ボー・バン・トゥオン氏が国家主席に就任、チョン書記長の側近

(ベトナム)

ハノイ発

2023年03月10日

ベトナム国会は、第15期(2021~2026年期)第4回臨時国会を3月2日に招集し、ボー・バン・トゥオン共産党書記局常務を新たな国家主席として選任した。ベトナムでは、グエン・スアン・フック前国家主席が1月18日に辞任し、ボー・ティ・アイン・スアン国家副主席が国家主席代行を務めていた(2023年1月20日記事参照)。トゥオン氏は1970年生まれ(現在52歳)で、南部ビンロン省出身。ベトナム社会主義共和国に改称された1976年以降、最年少の国家主席となる。

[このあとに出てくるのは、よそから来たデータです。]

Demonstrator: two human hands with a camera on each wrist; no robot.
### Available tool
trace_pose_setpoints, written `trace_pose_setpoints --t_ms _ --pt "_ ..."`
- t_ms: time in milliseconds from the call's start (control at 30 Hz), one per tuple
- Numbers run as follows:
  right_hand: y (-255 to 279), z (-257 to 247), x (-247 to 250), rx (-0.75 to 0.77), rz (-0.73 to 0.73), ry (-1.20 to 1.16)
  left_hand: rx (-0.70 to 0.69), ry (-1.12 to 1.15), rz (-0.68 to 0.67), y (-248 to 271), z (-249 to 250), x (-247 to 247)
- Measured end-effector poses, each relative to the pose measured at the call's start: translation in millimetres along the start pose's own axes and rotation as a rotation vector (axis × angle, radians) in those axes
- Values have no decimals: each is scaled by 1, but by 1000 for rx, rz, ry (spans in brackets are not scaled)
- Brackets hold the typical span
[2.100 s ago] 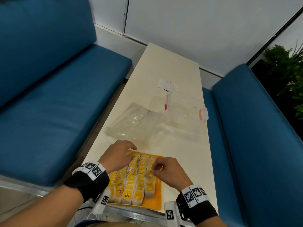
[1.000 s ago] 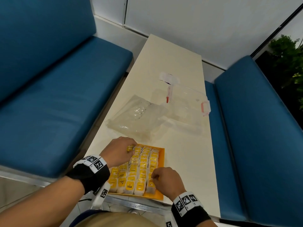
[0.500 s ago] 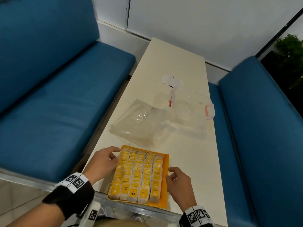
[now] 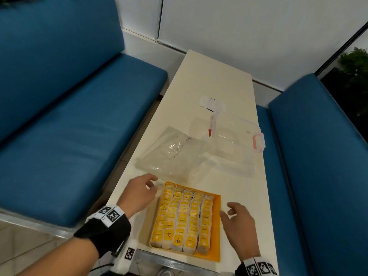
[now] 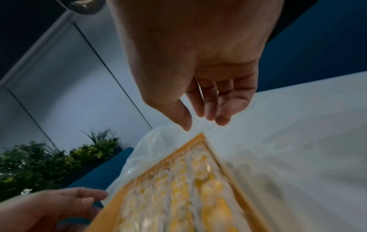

トゥオン氏は、ホーチミン市国家大学人文社会科学大学で哲学の修士を取得し、ホーチミン国立政治学院で高級政治理論を修習している。ホーチミン市共産青年団の書記などを経て、中部クアンガイ省の党委員会書記、ホーチミン市党委員会副書記を歴任。2016年の第11回党大会で共産党の意思決定機関である政治局の一員となり、中央教宣委員長を務めた。2021年からは、ベトナムの政治システムの中で最高指導者4人(注)に次ぐ要職とされる書記局常務に就任していた。これまで共産党の職務を中心とした職歴を重ねており、外交経験は少ない。首相も歴任し、各国首脳と関係を深めたフック氏に対し、トゥオン氏が今後どのように外交に関与するかは未知数だ。

トゥオン氏はグエン・フー・チョン書記長に長く仕えた側近で、就任演説では断固として反汚職に取り組むと表明した。同時に、持続可能な発展体制を整備し、クリーンで強固な国家を築き、全ての人、特に若い世代が公平かつ透明性のある発展の機会を得て、国に貢献するための環境をつくると述べた。

(注)ベトナムは、「四柱」とされる主要4ポスト(書記長、国家主席、首相、国会議長)を最高指導者とする集団指導体制をとる。